Resident columnist Leonard Zell explains how jewellers can still make a sale from customers who have complaints

Complaining customers can be your biggest boosters if they are looked at as a customer ready to buy, instead of a complainer bringing trouble.

It all starts with how all customers should be greeted regardless of their attitude.  However, your attitude is also important and you should greet all customers as soon as you see them with a smile and enthusiasm as you would if they were a good friend. This will calm down any complainer because no one can fight a smile.

Unfortunately, customers rarely see this. How do I know?  Because I have been asking this question throughout my forty years of speaking at conventions. “When can you remember walking into any retail store and were greeted by a salesperson with a big smile and enthusiasm?”  I only saw a few hands raised. If you think your store is the exception, think again.

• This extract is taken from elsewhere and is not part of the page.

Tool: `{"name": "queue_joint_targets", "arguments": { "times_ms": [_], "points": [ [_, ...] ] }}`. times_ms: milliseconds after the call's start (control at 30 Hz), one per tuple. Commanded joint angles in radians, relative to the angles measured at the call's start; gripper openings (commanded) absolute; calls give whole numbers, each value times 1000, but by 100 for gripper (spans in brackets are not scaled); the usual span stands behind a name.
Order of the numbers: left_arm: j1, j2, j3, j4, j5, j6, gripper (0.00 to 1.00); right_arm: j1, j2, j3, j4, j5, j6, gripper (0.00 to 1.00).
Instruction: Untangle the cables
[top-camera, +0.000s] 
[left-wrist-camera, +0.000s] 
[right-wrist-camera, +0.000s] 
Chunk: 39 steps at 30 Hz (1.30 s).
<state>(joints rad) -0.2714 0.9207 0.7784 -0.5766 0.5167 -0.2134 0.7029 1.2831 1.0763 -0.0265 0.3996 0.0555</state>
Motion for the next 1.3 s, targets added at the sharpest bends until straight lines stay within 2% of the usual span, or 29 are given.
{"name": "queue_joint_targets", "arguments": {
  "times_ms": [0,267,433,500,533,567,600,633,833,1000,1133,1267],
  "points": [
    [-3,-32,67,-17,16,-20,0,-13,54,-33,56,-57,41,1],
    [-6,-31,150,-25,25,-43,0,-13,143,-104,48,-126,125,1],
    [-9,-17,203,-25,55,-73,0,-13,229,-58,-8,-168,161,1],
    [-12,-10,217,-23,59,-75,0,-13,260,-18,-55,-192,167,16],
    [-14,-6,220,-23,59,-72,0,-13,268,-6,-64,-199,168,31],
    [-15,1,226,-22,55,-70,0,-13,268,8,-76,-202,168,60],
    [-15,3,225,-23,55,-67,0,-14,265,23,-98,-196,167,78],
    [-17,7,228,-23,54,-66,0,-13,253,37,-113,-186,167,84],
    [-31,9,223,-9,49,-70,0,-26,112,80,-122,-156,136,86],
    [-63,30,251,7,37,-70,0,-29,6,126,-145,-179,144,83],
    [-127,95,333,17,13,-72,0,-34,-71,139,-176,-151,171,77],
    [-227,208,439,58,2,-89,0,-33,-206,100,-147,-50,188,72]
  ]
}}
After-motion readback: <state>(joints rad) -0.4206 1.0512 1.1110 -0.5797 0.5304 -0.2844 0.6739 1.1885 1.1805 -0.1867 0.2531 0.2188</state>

Let’s put the shoe on the other foot. Imagine you are a customer that was given an expensive mechanical watch like a Rolex from your wife on your birthday because you always dreamed of having one. You couldn’t wait to show it to your friends, but then you had trouble. You brought it back three times and it still wouldn’t keep time.


When you complained about your watch, the salesman said: “Let me see what I can do about it, but you will be without it for a while.” How would you feel being without your watch for the third time?  Would you buy anything from this jeweller again? Poor service stories travel fast. Remember, one negative story reaches nine customers. Can you afford that?

Most owners would instruct their salespeople to repair it at no charge and  make sure it works right. They look at it as a no charge repair that keeps the customer happy.  However, the professional salesperson looks at every complaint as a selling opportunity. They are thinking how to create a sale and a repeat customer.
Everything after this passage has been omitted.